Classes 2 and 3 survey-unit scanning coverage will vary, depending on accessibility and historical information. Scanning and measurement activities are to be supplemented with indirect measurement techniques and scale sampling. The survey methods for plant systems and embedded piping, as presented in the LTP, are recognized as an acceptable general approach, but will require further validation during the FSS (Sections 3.1.1.1 and 3.4).

  • When reviewing FSS results, the NRC staff will examine whether the licensee has measured and/or accounted for each of the radionuclide contaminants (Table 6.1 for soil, Table 6.2 for ground water, Table 6.3 for building surfaces, and Table 6.4 for concrete debris) when presenting dose compliance information for each survey unit. Additionally, whenever the licensee accounts for HTD radionuclides through surrogate analyses, the NRC staff will examine if the licensee has verified whether the activity ratios (activity ratio for difficult-to-detect radionuclides to easy-to-detect radionuclides) remain valid for use during the FSS in accordance with Section 5.4.7.3 of the LTP and consistent with Section 4.3.2 of MARSSIM (Section 3.4).
  • The NRC staff will review the gross activity beta-to-alpha ratio for embedded piping remaining at the site with diameters greater than 24-inches to ensure that the ratio is greater than or equal to 15 to 1. For buried piping remaining at the site, located in the saturated zone, the NRC staff will ensure that the radioactivity remaining in the piping does not exceed the limits specified in Table 3.5.1. Further, if the licensee uses scaling factors to establish gross-activity levels via radionuclide-specific measurements or other assessments, the NRC staff will: (1) review any scaling factors used for acceptability and (2) verify that the entire interior surface of the piping/penetration was surveyed (Section 3.5.1).
  • The NRC staff will review information from the ongoing ground-water characterization study to ensure that the appropriate mix of radionuclides have been considered in the development of the DCGLsop and that the area for which these DCGLs are applied is appropriate (Section 3.5.6.1).
  • The licensee stated in the LTP that relative fractions for application of DCGLsGA will be based on composite samples from specific areas collected before the FSS. The NRC staff will determine the acceptability of the relative fractions derived for each survey unit as part of its review of the FSS to ensure compliance with the dose limit. Further, if DCGLsga are not used, the NRC staff will ensure that for survey units with multiple radionuclides the sum of fractions of the dose contribution for each radionuclide does not exceed one. Accordingly, the NRC staff will determine the acceptability of specific DCGLsGA used in the FSS as part of its review of the FSS (Section 3.5.6.2).

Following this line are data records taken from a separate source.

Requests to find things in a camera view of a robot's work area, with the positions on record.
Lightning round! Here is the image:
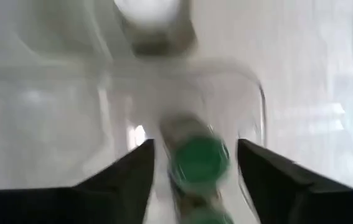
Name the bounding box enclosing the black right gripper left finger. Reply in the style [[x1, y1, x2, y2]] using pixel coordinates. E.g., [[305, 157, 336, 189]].
[[0, 138, 156, 224]]

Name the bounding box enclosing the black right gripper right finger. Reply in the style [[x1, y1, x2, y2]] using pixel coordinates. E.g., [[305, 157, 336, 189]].
[[237, 138, 353, 224]]

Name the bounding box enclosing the white-cap spice jar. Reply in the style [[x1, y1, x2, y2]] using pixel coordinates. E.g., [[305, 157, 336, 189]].
[[113, 0, 198, 59]]

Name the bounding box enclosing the clear plastic bin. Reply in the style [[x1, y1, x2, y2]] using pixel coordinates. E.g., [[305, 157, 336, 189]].
[[0, 57, 268, 224]]

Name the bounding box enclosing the white plastic bin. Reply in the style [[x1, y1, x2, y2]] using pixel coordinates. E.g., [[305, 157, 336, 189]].
[[0, 0, 202, 78]]

4.0. FINAL NO SIGNIFICANT CONSIDERATION DETERMINATION The objective for decommissioning the Haddam Neck site is to reduce the residual radioactivity to levels that permit release of the site for unrestricted use and for termination of the 10 CFR Part 50 license, held by the licensee for the plant, in accordance with the site release criteria in 10 CFR Part 20. The purpose of the LTP is to satisfy the requirements of 10 CFR 50.82, "Termination of license," using the guidance provided in draft Regulatory Guide 4006, "Demonstrating Compliance with the Radiological Criteria for License Termination." The LTP describes the decommissioning activities to be performed by the licensee, the process for performing the final status surveys, and the methods for demonstrating that the site meets the criteria for release for unrestricted use. Therefore, the LTP involves the reduction of radioactivity at the site, and does not involve in any way the operation of the plant and the generation of new radioactive material. Based on this and on the evaluation given above on the proposed amendment to approve the LTP, and the criteria whereby the licensee may change the plan without prior review and approval of the Commission, the NRC staff provides its final

determination on the no significant hazards consideration criteria in 10 CFR 50.92 for the proposed amendment.

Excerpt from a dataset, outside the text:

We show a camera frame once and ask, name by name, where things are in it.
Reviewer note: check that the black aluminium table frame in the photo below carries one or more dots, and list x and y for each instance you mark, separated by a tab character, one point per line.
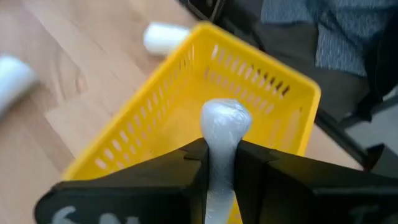
339	133

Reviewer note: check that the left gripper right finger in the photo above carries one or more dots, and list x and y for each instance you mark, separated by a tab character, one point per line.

1. Does the amendment involve a significant increase in the probability or consequences of an accident previously evaluated?

The bounding radioactivity release event is given in the Haddam Neck Plant Updated Final Safety Analysis Report. The proposed amendment (1) approves a plan to reduce the radioactivity at the site and (2) allows the plan to be changed without NRC staff review and approval if the change does not:

a. Increase the radionuclide-specific DCGLs or area factors,
b. Increase the probability of making a Type I decision error above the level stated in the LTP,
c. Increase the investigation level thresholds for a given survey unit classification,
d. Change the classification of a survey unit from a more restrictive classification to a less restrictive classification,
e. Reduce the coverage requirements for scan measurements, or
f. Involve reliance upon statistical tests other than the WRS or Sign Test for data evaluation.

Because the plan, including the change criteria, do not allow an increase in radioactivity at the site, there cannot be an increase in the probability or consequences of an accident previously evaluated. Therefore, the NRC staff concludes that the LTP amendment does not involve a significant increase in the probability or consequences of an accident previously evaluated.

2. Does the amendment create the possibility of a new or different kind of accident from any accident previously evaluated?

The LTP and LTP change criteria are not initiators of an accident. Therefore, the LTP amendment does not create a new failure mechanism that has not been previously evaluated, or affect plant systems, structures, or components in a way not previously evaluated. Therefore, the NRC staff concludes that the amendment does not create the possibility of a new or different kind of accident from any accident previously evaluated.

3. Does the amendment involve a significant reduction in a margin of safety?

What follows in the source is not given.